If Z >= 1.80 and Z < 3.00
Classify as at risk of bankruptcy, or in the “gray zone”
If Z >= 3.00
Classify as not currently at risk of bankruptcy, or in the “safe zone”
Explain the trade Trade-Off Between False Positive and False Negative in the context of bankruptcy prediction using Altman’s model.
If the cost of false positives (Type I errors) is higher (e.g., rejecting healthy companies), you might set a higher cutoff level.
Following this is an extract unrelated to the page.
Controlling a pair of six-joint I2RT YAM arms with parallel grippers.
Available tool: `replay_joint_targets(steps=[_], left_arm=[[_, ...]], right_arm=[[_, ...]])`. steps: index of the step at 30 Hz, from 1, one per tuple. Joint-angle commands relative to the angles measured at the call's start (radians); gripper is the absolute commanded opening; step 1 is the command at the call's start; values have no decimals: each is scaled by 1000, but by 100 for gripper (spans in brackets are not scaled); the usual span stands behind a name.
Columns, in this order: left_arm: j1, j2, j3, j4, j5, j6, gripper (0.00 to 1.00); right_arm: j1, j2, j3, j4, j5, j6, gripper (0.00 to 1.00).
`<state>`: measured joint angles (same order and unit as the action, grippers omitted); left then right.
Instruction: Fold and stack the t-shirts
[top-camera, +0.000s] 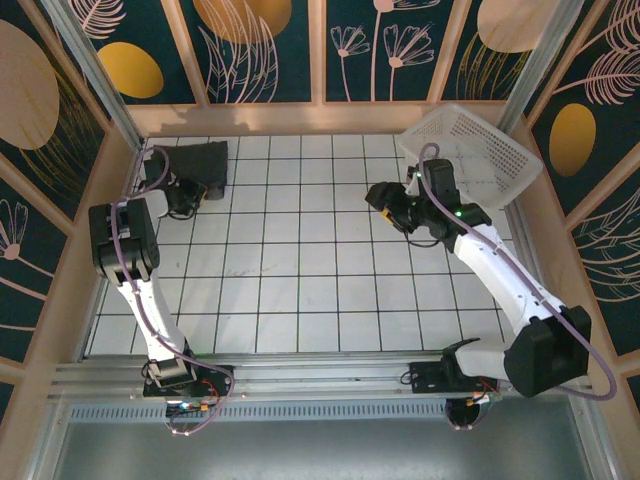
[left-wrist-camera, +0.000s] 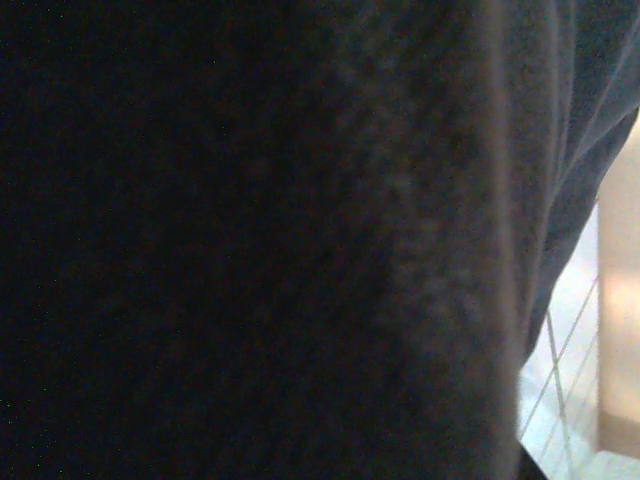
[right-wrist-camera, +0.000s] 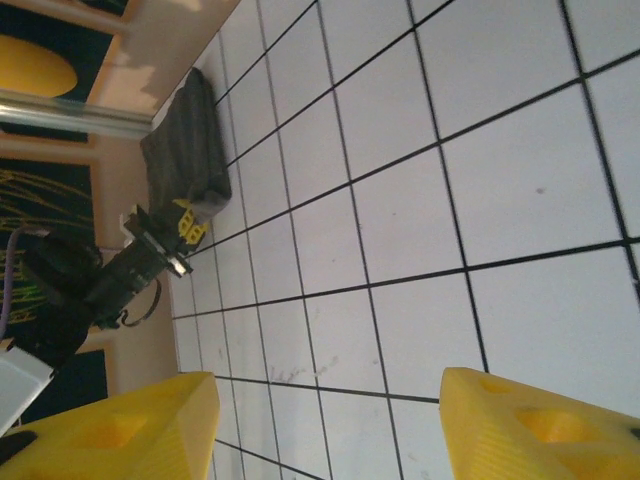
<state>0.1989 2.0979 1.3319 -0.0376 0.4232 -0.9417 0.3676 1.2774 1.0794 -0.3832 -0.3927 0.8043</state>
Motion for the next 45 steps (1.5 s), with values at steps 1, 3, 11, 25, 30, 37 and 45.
replay_joint_targets(steps=[1, 3, 11, 25, 30, 37, 45], left_arm=[[2, 1, 34, -107, -2, 154, 19], [4, -49, 14, -108, -27, 153, 51], [-60, -474, -129, -122, -108, 22, 98], [-326, -1168, -609, -67, -1031, 215, 99], [-325, -1216, -1024, 533, -972, 653, 99], [-323, -837, -982, 763, -897, 746, 99], [-224, -581, -887, 936, -843, 773, 99]], right_arm=[[16, 13, 36, 96, -64, -50, 61], [18, 8, 26, 152, -83, -52, 63], [1, -67, -48, 448, -90, 38, 99], [-129, -173, -94, 296, 556, -278, 99], [-137, -161, -502, 757, 837, -500, 99], [-156, 98, -547, 975, 805, -728, 99], [-216, 264, -455, 1087, 729, -794, 99]])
If the cost of false negatives (Type II errors) is higher (e.g., missing bankruptcies), you set a lower cutoff to be stricter in predicting bankruptcy.
Outcome
H₀ is False (Bankruptcy occurs)
H₀ is True (No bankruptcy)
Reject H₀
Correct (True Positive: 1 - β)
Type I Error (False Positive: α)
Accept H₀
Type II Error (False Negative: β)
Correct (True Negative: 1 - α)
What are Beneish’s eight factors that predict financial statement fraud?
Increase in receivables as compared to last period.
Decline in gross margin as a percent of sales.
Decline in asset quality index (sum of current and noncurrent physical assets as compared to total assets).
Increase in sales growth in current period.
Decrease in depreciation expense.
Decrease in selling, general, and administrative costs.
Increase in debt (leverage).
Higher total accruals to total assets.
What does Beneish’s M-Score tell us about fraud, and what are false positives/negatives?
Rule: M-Score < -1.78 = Safe; M-Score ≥ -1.78 = Possible Fraud.
False Positive: Company is flagged for fraud but innocent (M-Score ≥ -1.78 incorrectly).
False Negative: Company is NOT flagged but committed fraud (M-Score < -1.78 incorrectly).
Accuracy: 76% fraud detection, 17.5% false positives.
DSRI: Unusual increase in receivables → inflated sales?
GMI: Decline in gross margin → hiding poor performance?
AQI: More questionable assets → aggressive accounting?
SGI: Rapid sales growth → pressure to manipulate?
DEPI: Reduced depreciation → delayed expenses?
SGAI: Changes in SG&A → expense manipulation?
TATA: High accruals → non-cash earnings manipulation?
LVGI: Increased debt → pressure to meet obligations?